[Records from a dataset]
• • •

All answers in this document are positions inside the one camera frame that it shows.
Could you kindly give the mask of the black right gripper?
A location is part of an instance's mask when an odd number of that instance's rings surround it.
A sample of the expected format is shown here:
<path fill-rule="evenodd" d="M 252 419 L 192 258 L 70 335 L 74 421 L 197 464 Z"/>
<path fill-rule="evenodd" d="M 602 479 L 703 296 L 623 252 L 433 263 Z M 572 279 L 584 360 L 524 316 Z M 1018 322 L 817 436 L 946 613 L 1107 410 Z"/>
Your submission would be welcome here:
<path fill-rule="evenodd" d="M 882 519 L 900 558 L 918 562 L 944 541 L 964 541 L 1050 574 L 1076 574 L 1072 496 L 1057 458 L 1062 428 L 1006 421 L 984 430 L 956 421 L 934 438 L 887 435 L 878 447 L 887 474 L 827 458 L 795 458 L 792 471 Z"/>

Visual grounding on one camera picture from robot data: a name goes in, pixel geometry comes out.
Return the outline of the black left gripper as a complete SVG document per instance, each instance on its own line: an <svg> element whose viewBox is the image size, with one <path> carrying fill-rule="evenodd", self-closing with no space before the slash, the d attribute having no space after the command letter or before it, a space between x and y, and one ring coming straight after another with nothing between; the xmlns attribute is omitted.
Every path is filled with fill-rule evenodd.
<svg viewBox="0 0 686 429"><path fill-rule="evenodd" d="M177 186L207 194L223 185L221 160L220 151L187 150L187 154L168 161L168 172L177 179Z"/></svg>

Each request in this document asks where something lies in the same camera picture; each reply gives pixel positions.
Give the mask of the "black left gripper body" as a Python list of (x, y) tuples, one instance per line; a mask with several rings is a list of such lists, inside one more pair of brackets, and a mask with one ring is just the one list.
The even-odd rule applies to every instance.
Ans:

• • •

- Task brief -
Reproduce the lines of the entries above from the one with "A location is" to the one with "Return the outline", both included, exactly and without any other line.

- Response below -
A location is part of an instance's mask when an odd number of that instance's rings surround it.
A sample of the expected format is shown here:
<path fill-rule="evenodd" d="M 252 419 L 192 258 L 70 335 L 74 421 L 197 464 Z"/>
<path fill-rule="evenodd" d="M 602 479 L 703 296 L 623 252 L 433 263 Z M 572 279 L 584 360 L 524 316 Z M 1018 322 L 817 436 L 946 613 L 1107 410 Z"/>
Your submission would be welcome here:
<path fill-rule="evenodd" d="M 882 519 L 900 558 L 918 562 L 944 541 L 964 541 L 1050 574 L 1076 574 L 1072 496 L 1057 458 L 1062 428 L 1006 421 L 984 430 L 956 421 L 934 438 L 887 435 L 878 447 L 887 474 L 827 458 L 795 458 L 792 471 Z"/>

Visual grounding on one camera picture from robot data: a name goes in, pixel geometry comes out.
Return the outline of the black left gripper as a complete SVG document per instance, each instance on its own line: an <svg> element whose viewBox is the image size, with one <path> carrying fill-rule="evenodd", self-closing with no space before the slash, the d attribute having no space after the command letter or before it, a space between x and y, and one ring coming straight after another with nothing between; the xmlns attribute is omitted.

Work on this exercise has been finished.